Start of Block

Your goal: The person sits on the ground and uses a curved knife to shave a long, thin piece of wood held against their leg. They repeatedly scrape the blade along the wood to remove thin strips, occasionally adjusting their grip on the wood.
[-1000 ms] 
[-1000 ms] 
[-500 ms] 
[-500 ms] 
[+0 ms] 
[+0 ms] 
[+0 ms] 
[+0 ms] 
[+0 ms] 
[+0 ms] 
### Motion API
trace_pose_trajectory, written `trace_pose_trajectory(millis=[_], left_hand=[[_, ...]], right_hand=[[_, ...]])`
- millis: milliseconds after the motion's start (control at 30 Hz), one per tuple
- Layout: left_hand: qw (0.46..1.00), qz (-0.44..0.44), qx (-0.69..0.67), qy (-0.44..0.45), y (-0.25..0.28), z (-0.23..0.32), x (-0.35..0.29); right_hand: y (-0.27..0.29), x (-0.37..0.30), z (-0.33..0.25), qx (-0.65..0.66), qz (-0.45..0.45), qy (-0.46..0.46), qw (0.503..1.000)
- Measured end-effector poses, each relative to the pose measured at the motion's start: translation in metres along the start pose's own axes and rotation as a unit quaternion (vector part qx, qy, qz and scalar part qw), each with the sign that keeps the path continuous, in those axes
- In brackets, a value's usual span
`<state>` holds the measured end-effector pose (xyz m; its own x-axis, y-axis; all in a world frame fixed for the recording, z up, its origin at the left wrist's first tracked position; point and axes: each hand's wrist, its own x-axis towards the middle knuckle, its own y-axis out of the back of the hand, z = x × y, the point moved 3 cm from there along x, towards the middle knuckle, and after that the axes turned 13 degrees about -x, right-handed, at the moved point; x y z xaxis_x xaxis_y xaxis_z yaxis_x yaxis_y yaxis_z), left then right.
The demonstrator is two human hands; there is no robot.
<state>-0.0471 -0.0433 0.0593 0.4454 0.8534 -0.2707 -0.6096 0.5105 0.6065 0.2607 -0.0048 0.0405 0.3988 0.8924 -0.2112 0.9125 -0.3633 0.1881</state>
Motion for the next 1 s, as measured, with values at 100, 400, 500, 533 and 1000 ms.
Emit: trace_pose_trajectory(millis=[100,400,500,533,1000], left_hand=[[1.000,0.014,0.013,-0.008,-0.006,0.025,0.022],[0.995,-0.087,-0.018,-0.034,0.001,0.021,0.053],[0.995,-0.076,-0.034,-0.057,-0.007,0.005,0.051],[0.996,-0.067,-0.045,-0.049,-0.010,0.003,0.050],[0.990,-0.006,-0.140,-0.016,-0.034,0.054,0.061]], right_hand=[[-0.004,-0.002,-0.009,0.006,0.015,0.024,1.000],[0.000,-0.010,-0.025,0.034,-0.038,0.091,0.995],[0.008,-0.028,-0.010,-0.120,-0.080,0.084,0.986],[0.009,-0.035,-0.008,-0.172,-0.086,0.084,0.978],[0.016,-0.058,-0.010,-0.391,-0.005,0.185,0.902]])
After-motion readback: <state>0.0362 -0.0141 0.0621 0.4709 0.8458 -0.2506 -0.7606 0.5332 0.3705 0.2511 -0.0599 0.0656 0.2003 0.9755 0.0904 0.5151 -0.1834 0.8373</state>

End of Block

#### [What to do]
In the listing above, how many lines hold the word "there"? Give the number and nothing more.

#### [Task response]
2